TASK MATERIAL:
_ _ _ _ _
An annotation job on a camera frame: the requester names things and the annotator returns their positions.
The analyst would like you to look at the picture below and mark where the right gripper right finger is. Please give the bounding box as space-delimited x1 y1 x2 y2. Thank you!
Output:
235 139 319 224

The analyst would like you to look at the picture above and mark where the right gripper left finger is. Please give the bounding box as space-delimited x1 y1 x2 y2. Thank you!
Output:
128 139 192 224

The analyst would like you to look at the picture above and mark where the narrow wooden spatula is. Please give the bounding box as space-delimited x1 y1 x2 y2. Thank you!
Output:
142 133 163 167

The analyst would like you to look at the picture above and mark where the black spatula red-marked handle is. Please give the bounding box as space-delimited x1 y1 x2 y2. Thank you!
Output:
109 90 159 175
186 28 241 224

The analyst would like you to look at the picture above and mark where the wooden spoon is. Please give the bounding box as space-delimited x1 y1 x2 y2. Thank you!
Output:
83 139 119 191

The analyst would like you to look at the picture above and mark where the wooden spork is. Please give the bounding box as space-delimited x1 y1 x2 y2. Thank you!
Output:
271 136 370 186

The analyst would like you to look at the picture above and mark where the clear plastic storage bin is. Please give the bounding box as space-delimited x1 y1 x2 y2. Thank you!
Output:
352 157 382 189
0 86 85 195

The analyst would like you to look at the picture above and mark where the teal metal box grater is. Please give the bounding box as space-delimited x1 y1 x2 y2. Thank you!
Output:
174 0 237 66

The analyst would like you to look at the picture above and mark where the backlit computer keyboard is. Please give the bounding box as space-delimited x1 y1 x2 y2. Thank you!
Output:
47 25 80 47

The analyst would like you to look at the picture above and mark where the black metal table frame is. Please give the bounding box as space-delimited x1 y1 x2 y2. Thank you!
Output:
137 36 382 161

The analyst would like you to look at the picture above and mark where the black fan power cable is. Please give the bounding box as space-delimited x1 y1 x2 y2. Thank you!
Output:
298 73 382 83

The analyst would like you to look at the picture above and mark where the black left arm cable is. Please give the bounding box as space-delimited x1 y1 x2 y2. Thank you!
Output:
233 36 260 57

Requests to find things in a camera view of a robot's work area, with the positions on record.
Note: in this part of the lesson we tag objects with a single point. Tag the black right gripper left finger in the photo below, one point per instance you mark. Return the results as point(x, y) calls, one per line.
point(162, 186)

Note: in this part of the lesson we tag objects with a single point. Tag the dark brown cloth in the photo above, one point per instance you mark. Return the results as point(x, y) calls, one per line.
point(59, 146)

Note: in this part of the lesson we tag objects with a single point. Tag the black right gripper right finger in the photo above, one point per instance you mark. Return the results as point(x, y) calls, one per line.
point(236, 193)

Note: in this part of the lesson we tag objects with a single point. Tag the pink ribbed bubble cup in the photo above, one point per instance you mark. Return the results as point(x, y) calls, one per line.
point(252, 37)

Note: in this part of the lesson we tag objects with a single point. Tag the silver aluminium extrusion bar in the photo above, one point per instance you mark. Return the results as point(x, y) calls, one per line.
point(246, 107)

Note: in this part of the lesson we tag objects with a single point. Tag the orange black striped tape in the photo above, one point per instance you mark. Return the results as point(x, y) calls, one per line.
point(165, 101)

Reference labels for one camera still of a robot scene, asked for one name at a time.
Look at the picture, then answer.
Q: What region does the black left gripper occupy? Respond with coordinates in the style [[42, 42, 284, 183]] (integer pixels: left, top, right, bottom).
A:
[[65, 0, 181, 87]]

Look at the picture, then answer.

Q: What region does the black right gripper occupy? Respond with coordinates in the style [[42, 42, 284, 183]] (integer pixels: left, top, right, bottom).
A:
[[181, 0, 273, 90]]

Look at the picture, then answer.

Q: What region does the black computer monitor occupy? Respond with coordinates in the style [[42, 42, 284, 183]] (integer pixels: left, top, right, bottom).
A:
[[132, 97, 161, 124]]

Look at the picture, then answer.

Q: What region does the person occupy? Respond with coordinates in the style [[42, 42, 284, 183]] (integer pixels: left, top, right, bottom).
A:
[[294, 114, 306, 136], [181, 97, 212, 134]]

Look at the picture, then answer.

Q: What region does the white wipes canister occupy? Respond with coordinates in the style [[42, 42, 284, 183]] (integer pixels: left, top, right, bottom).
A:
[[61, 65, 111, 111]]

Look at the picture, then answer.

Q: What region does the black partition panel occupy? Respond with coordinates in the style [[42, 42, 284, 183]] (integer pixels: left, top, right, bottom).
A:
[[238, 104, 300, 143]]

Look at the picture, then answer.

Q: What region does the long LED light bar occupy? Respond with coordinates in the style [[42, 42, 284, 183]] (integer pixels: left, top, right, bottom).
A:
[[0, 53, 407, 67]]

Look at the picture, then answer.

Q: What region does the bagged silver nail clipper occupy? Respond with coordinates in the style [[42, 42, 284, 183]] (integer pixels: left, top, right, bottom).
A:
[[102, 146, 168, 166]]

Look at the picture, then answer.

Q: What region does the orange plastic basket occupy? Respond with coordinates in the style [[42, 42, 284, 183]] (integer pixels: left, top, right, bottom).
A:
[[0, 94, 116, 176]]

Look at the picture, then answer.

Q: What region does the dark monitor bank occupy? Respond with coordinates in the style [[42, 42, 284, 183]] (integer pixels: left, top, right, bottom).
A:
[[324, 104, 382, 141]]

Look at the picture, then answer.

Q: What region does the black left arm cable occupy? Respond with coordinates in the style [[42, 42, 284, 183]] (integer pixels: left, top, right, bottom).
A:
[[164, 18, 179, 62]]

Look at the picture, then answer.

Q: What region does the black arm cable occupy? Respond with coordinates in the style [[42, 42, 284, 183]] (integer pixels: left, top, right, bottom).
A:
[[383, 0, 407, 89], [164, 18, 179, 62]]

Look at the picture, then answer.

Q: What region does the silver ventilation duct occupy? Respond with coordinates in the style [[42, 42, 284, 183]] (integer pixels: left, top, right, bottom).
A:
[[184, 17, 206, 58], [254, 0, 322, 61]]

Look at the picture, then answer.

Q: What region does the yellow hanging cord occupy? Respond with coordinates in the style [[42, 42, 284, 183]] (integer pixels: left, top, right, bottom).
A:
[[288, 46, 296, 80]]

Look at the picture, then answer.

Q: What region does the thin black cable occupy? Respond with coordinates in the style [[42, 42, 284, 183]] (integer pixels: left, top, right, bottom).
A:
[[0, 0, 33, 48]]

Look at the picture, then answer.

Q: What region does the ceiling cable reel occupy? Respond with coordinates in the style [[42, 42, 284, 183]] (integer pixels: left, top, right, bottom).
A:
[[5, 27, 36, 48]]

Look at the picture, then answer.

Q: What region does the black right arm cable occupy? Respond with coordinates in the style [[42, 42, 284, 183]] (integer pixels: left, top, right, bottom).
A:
_ _ _ _ _
ASSIGNMENT: The records above are to be copied in full, exactly as written.

SOLVED PROBLEM:
An annotation job on a camera frame: the requester names things and the annotator returns their positions.
The analyst would like you to look at the picture below and mark where the right gripper right finger is. Please give the bounding box as space-delimited x1 y1 x2 y2. Thank you!
Output:
235 139 319 224

The analyst would like you to look at the picture above and mark where the right gripper left finger is. Please give the bounding box as space-delimited x1 y1 x2 y2. Thank you!
Output:
128 139 192 224

The analyst would like you to look at the picture above and mark where the narrow wooden spatula is. Please give the bounding box as space-delimited x1 y1 x2 y2. Thank you!
Output:
142 133 163 167

The analyst would like you to look at the picture above and mark where the black spatula red-marked handle is. Please give the bounding box as space-delimited x1 y1 x2 y2. Thank you!
Output:
109 90 159 175
186 28 241 224

The analyst would like you to look at the picture above and mark where the wooden spoon is. Please give the bounding box as space-delimited x1 y1 x2 y2. Thank you!
Output:
83 139 119 191

The analyst would like you to look at the picture above and mark where the wooden spork is. Please give the bounding box as space-delimited x1 y1 x2 y2. Thank you!
Output:
271 136 370 186

The analyst would like you to look at the picture above and mark where the clear plastic storage bin is. Please give the bounding box as space-delimited x1 y1 x2 y2. Thank you!
Output:
352 157 382 189
0 86 85 195

The analyst would like you to look at the picture above and mark where the teal metal box grater is. Please give the bounding box as space-delimited x1 y1 x2 y2. Thank you!
Output:
174 0 237 66

The analyst would like you to look at the picture above and mark where the backlit computer keyboard is. Please give the bounding box as space-delimited x1 y1 x2 y2. Thank you!
Output:
47 25 80 47

The analyst would like you to look at the picture above and mark where the black metal table frame is. Please give the bounding box as space-delimited x1 y1 x2 y2. Thank you!
Output:
137 36 382 161

The analyst would like you to look at the picture above and mark where the black fan power cable is. Please give the bounding box as space-delimited x1 y1 x2 y2. Thank you!
Output:
298 73 382 83

The analyst would like you to look at the picture above and mark where the black left arm cable is. Please give the bounding box as space-delimited x1 y1 x2 y2. Thank you!
Output:
233 36 260 57

Requests to find things in a camera view of a robot's work area, with the positions on record.
Note: in this part of the lesson we tag objects with a single point. Tag the black right gripper left finger in the photo below, one point per instance you mark. Return the results as point(x, y) calls, one per line.
point(162, 186)

Note: in this part of the lesson we tag objects with a single point. Tag the dark brown cloth in the photo above, one point per instance you mark. Return the results as point(x, y) calls, one per line.
point(59, 146)

Note: in this part of the lesson we tag objects with a single point. Tag the black right gripper right finger in the photo above, one point per instance you mark. Return the results as point(x, y) calls, one per line.
point(236, 193)

Note: in this part of the lesson we tag objects with a single point. Tag the pink ribbed bubble cup in the photo above, one point per instance you mark. Return the results as point(x, y) calls, one per line.
point(252, 37)

Note: in this part of the lesson we tag objects with a single point. Tag the silver aluminium extrusion bar in the photo above, one point per instance you mark. Return the results as point(x, y) calls, one per line.
point(246, 107)

Note: in this part of the lesson we tag objects with a single point. Tag the orange black striped tape in the photo above, one point per instance you mark. Return the results as point(x, y) calls, one per line.
point(165, 101)

Reference labels for one camera still of a robot scene, asked for one name at a time.
Look at the picture, then answer.
Q: What region does the black left gripper occupy? Respond with coordinates in the style [[42, 42, 284, 183]] (integer pixels: left, top, right, bottom).
A:
[[65, 0, 181, 87]]

Look at the picture, then answer.

Q: What region does the black right gripper occupy? Respond with coordinates in the style [[42, 42, 284, 183]] (integer pixels: left, top, right, bottom).
A:
[[181, 0, 273, 90]]

Look at the picture, then answer.

Q: What region does the black computer monitor occupy? Respond with coordinates in the style [[42, 42, 284, 183]] (integer pixels: left, top, right, bottom).
A:
[[132, 97, 161, 124]]

Look at the picture, then answer.

Q: What region does the person occupy? Respond with coordinates in the style [[42, 42, 284, 183]] (integer pixels: left, top, right, bottom).
A:
[[294, 114, 306, 136], [181, 97, 212, 134]]

Look at the picture, then answer.

Q: What region does the white wipes canister occupy? Respond with coordinates in the style [[42, 42, 284, 183]] (integer pixels: left, top, right, bottom).
A:
[[61, 65, 111, 111]]

Look at the picture, then answer.

Q: What region does the black partition panel occupy? Respond with coordinates in the style [[42, 42, 284, 183]] (integer pixels: left, top, right, bottom).
A:
[[238, 104, 300, 143]]

Look at the picture, then answer.

Q: What region does the long LED light bar occupy? Respond with coordinates in the style [[42, 42, 284, 183]] (integer pixels: left, top, right, bottom).
A:
[[0, 53, 407, 67]]

Look at the picture, then answer.

Q: What region does the bagged silver nail clipper occupy? Respond with coordinates in the style [[42, 42, 284, 183]] (integer pixels: left, top, right, bottom).
A:
[[102, 146, 168, 166]]

Look at the picture, then answer.

Q: What region does the orange plastic basket occupy? Respond with coordinates in the style [[42, 42, 284, 183]] (integer pixels: left, top, right, bottom).
A:
[[0, 94, 116, 176]]

Look at the picture, then answer.

Q: What region does the dark monitor bank occupy? Respond with coordinates in the style [[42, 42, 284, 183]] (integer pixels: left, top, right, bottom).
A:
[[324, 104, 382, 141]]

Look at the picture, then answer.

Q: What region does the black left arm cable occupy? Respond with coordinates in the style [[42, 42, 284, 183]] (integer pixels: left, top, right, bottom).
A:
[[164, 18, 179, 62]]

Look at the picture, then answer.

Q: What region does the black arm cable occupy? Respond with coordinates in the style [[42, 42, 284, 183]] (integer pixels: left, top, right, bottom).
A:
[[383, 0, 407, 89], [164, 18, 179, 62]]

Look at the picture, then answer.

Q: What region does the silver ventilation duct occupy? Respond with coordinates in the style [[42, 42, 284, 183]] (integer pixels: left, top, right, bottom).
A:
[[184, 17, 206, 58], [254, 0, 322, 61]]

Look at the picture, then answer.

Q: What region does the yellow hanging cord occupy? Respond with coordinates in the style [[42, 42, 284, 183]] (integer pixels: left, top, right, bottom).
A:
[[288, 46, 296, 80]]

Look at the picture, then answer.

Q: What region does the thin black cable occupy? Respond with coordinates in the style [[42, 42, 284, 183]] (integer pixels: left, top, right, bottom).
A:
[[0, 0, 33, 48]]

Look at the picture, then answer.

Q: What region does the ceiling cable reel occupy? Respond with coordinates in the style [[42, 42, 284, 183]] (integer pixels: left, top, right, bottom).
A:
[[5, 27, 36, 48]]

Look at the picture, then answer.

Q: What region does the black right arm cable occupy? Respond with coordinates in the style [[42, 42, 284, 183]] (integer pixels: left, top, right, bottom).
A:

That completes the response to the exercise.